Within the data below, find the string "coords" and return each line where it occurs.

Collected data
━━━━━━━━━━━━━━━━

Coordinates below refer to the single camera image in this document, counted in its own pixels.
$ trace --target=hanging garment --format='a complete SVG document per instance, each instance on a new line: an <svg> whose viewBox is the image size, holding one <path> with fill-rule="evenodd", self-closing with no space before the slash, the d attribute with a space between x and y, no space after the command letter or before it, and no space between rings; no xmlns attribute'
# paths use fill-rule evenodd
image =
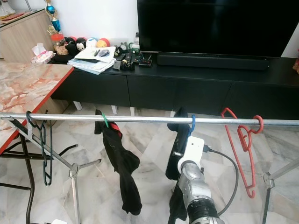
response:
<svg viewBox="0 0 299 224"><path fill-rule="evenodd" d="M188 114L185 111L185 109L181 107L176 112L174 117L187 118ZM178 156L174 156L173 152L184 154L190 127L188 124L167 124L167 126L171 131L177 132L178 134L174 141L171 154L169 156L168 165L166 169L166 176L170 180L177 181L179 178L178 161L180 160L180 158Z"/></svg>
<svg viewBox="0 0 299 224"><path fill-rule="evenodd" d="M180 108L178 112L176 112L174 117L187 118L188 114L183 108ZM180 157L174 156L173 152L178 152L181 154L185 153L190 127L188 124L167 124L167 126L170 130L175 131L178 134L174 141L171 154L169 156L168 165L166 169L166 176L168 179L177 181L180 175L178 171L178 161L180 160ZM187 219L187 211L184 205L183 193L178 186L178 182L169 201L169 208L170 216L168 219L168 224L175 224L177 218L183 221Z"/></svg>
<svg viewBox="0 0 299 224"><path fill-rule="evenodd" d="M100 110L96 110L96 115L102 115ZM127 213L139 215L142 204L137 186L132 177L132 172L140 164L140 160L132 152L126 150L122 144L122 133L114 122L95 122L94 134L103 132L103 142L108 158L114 167L114 171L120 175L122 209Z"/></svg>

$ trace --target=black tv cabinet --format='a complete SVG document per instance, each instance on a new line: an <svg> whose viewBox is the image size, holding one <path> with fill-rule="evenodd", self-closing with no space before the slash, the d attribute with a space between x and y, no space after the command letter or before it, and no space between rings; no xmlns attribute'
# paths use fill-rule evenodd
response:
<svg viewBox="0 0 299 224"><path fill-rule="evenodd" d="M52 98L149 109L220 115L225 107L240 118L299 119L299 75L295 59L271 59L265 71L157 65L135 71L108 69L94 75L79 69Z"/></svg>

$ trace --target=white wall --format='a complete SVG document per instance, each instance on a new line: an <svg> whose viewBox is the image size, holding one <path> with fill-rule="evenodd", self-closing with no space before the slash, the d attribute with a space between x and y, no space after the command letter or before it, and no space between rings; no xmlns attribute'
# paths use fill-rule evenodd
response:
<svg viewBox="0 0 299 224"><path fill-rule="evenodd" d="M28 0L32 8L44 8L44 0ZM138 32L137 0L52 0L65 36L84 36L131 42ZM9 0L14 9L28 9L25 0ZM299 24L282 57L298 57Z"/></svg>

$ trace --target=television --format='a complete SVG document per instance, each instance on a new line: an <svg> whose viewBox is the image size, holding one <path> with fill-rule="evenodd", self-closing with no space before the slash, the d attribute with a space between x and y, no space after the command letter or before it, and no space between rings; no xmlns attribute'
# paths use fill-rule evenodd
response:
<svg viewBox="0 0 299 224"><path fill-rule="evenodd" d="M140 50L281 57L299 0L137 0Z"/></svg>

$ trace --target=stack of papers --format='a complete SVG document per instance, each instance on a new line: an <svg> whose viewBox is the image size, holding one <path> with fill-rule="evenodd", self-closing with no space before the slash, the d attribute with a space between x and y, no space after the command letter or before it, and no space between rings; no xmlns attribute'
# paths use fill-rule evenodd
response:
<svg viewBox="0 0 299 224"><path fill-rule="evenodd" d="M97 50L109 50L110 53L107 56L99 57L94 56ZM107 48L86 48L75 56L74 59L68 61L68 64L75 68L93 73L100 74L106 69L112 67L116 61L114 58L115 47Z"/></svg>

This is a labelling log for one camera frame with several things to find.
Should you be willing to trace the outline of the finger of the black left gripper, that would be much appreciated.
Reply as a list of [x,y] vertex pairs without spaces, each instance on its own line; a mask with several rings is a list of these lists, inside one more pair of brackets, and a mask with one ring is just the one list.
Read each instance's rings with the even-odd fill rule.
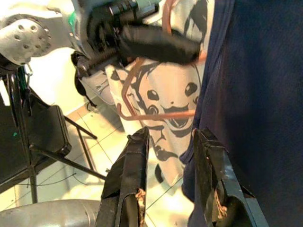
[[124,26],[120,33],[120,53],[126,57],[159,62],[193,63],[200,55],[200,43],[159,26]]

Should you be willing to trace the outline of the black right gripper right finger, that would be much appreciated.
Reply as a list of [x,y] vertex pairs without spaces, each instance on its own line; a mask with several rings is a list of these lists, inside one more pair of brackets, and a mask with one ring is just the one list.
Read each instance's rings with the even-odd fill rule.
[[209,129],[194,129],[197,186],[209,227],[267,227],[268,222],[240,168]]

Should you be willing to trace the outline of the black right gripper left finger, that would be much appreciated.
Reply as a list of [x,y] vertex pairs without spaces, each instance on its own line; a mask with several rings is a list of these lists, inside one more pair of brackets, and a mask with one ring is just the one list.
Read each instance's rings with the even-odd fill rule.
[[126,146],[106,176],[97,227],[145,225],[149,130],[141,128],[127,138]]

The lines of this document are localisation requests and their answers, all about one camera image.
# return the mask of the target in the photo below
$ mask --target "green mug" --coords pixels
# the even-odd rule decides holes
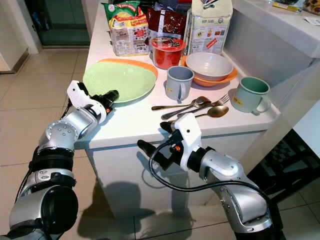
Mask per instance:
[[[235,94],[231,99],[231,104],[237,110],[244,113],[253,113],[258,116],[266,112],[271,107],[271,101],[267,97],[270,86],[265,81],[248,76],[241,79]],[[265,108],[258,110],[258,106],[265,102]]]

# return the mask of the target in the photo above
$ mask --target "fork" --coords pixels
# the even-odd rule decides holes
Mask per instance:
[[[197,109],[191,110],[191,111],[187,111],[187,112],[182,112],[179,113],[177,115],[178,118],[182,117],[184,114],[190,114],[190,113],[195,113],[198,112],[202,109],[205,109],[207,107],[214,107],[214,106],[221,106],[223,104],[225,104],[226,102],[228,102],[230,100],[230,97],[228,96],[228,94],[223,95],[219,100],[215,101],[215,102],[209,102],[208,104],[206,104],[203,107],[199,107]]]

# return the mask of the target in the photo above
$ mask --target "red container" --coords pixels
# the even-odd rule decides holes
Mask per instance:
[[[151,40],[153,64],[160,69],[177,66],[186,43],[181,39],[158,36]]]

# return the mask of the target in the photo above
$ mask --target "doorway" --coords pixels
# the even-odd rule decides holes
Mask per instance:
[[[25,0],[44,47],[89,46],[81,0]]]

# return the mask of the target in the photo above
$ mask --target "mug handle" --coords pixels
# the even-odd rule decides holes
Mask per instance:
[[[261,96],[261,101],[259,103],[259,105],[261,104],[262,101],[266,102],[266,108],[265,110],[259,111],[258,109],[255,109],[252,111],[252,113],[256,116],[259,116],[260,114],[266,112],[267,110],[269,110],[269,108],[271,107],[271,100],[269,97],[267,97],[266,95],[262,95]]]
[[[178,93],[178,101],[181,101],[185,98],[186,95],[186,86],[184,84],[179,84],[179,93]]]

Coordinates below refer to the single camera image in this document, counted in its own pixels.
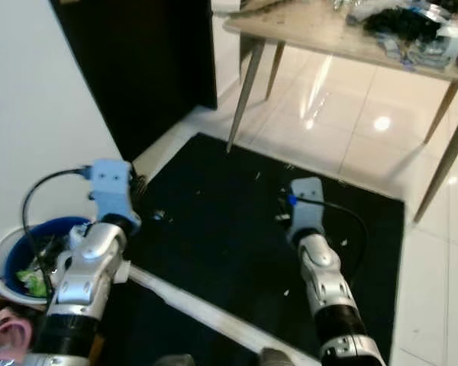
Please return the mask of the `beige table with tapered legs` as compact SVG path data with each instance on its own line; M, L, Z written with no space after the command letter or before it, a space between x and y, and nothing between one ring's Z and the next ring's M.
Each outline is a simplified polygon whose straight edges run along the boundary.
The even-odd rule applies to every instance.
M351 27L345 21L348 9L334 10L330 0L251 0L247 9L236 15L225 15L228 18L224 24L226 31L258 39L253 47L253 55L249 62L249 69L244 73L240 97L234 112L231 131L229 133L229 153L242 122L244 112L249 101L251 87L260 62L263 59L263 50L267 44L281 43L284 46L305 49L328 56L339 56L344 59L355 60L385 67L408 71L399 60L385 56L380 49L378 39L366 35L361 27ZM450 64L444 69L432 69L427 66L413 66L411 73L448 82L447 93L442 98L438 111L446 113L451 108L453 95L458 91L458 66ZM434 175L420 205L415 209L413 223L420 223L427 209L434 202L439 188L449 178L449 173L458 158L458 124L444 150L436 167Z

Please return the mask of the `blue bucket with white rim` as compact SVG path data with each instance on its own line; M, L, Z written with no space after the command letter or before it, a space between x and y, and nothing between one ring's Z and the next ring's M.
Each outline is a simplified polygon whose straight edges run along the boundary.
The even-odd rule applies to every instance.
M66 235L78 224L90 223L86 217L56 217L31 227L31 234L38 238L47 235ZM17 272L23 271L34 259L33 250L26 242L23 231L9 231L0 239L0 296L24 306L43 306L44 297L29 294Z

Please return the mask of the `pink slipper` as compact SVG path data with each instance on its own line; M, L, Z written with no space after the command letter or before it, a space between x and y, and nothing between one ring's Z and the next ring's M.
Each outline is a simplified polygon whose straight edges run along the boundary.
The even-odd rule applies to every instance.
M0 302L0 366L22 366L33 326L22 313Z

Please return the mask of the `white packet box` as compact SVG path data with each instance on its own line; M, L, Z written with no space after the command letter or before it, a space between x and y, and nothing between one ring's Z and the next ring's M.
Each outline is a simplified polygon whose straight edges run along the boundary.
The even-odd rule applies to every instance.
M407 57L414 64L445 69L458 56L458 21L442 25L430 40L417 40L409 46Z

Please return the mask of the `green wrapper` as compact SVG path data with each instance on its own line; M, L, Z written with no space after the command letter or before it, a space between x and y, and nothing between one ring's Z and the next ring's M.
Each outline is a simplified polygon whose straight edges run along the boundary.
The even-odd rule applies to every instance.
M15 273L27 295L31 297L48 297L51 295L52 278L40 266L30 266Z

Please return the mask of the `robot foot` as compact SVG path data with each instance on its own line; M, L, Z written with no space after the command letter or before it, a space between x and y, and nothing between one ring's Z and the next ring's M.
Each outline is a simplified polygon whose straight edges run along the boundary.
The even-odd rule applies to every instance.
M295 366L287 353L275 348L263 348L258 355L258 366Z
M159 357L152 366L195 366L195 359L187 353L176 353Z

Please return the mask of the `black door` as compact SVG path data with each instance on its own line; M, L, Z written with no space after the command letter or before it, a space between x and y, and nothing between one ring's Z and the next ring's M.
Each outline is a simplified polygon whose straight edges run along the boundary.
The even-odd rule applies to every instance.
M218 104L211 0L49 0L122 158Z

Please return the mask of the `white floor strip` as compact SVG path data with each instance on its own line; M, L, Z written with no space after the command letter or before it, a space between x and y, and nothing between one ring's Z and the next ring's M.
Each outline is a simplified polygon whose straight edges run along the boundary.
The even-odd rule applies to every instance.
M128 269L128 279L138 283L141 287L154 292L172 308L180 313L194 318L209 329L219 332L226 338L233 339L238 345L252 352L260 352L265 348L273 348L284 352L295 366L322 366L322 364L305 352L277 339L270 332L263 331L239 317L214 304L184 291L166 280L157 278L152 273L143 271L138 266L131 265Z

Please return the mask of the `black bundle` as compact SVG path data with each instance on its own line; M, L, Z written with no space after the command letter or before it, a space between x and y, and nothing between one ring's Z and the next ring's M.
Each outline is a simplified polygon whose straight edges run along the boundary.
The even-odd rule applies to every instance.
M391 34L414 41L427 32L427 18L408 9L393 8L370 15L364 21L365 31L371 34Z

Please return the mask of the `white crumpled trash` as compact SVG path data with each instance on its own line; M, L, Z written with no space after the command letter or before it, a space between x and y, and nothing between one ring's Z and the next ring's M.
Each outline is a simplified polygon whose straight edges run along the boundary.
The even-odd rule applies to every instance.
M71 252L75 252L78 248L82 247L83 241L85 241L87 230L92 223L81 223L76 224L69 230L67 235L67 247Z

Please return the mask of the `black floor mat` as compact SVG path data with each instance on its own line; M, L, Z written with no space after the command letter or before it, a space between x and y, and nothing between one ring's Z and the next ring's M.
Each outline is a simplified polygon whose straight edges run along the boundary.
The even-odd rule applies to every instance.
M316 356L320 342L298 253L276 222L276 196L309 173L198 133L148 184L145 217L128 241L132 265ZM340 255L369 335L391 355L404 236L401 200L323 177L324 232ZM191 355L198 366L256 366L257 354L209 329L154 292L111 289L98 366L151 366Z

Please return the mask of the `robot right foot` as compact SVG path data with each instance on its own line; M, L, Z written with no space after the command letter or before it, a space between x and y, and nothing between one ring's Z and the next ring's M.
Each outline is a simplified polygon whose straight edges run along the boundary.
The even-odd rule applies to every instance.
M287 353L275 348L263 348L258 355L258 366L295 366Z

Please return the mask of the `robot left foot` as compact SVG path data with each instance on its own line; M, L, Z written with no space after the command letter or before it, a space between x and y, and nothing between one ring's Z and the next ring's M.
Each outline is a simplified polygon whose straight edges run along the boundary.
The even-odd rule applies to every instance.
M152 366L195 366L195 359L187 353L176 353L159 357Z

━━━━━━━━━━━━━━━━

» ANSWER
$ mask --target "green mug" --coords pixels
$ mask --target "fork" --coords pixels
$ mask --target "red container" --coords pixels
$ mask --target "doorway" --coords pixels
$ mask --target "mug handle" --coords pixels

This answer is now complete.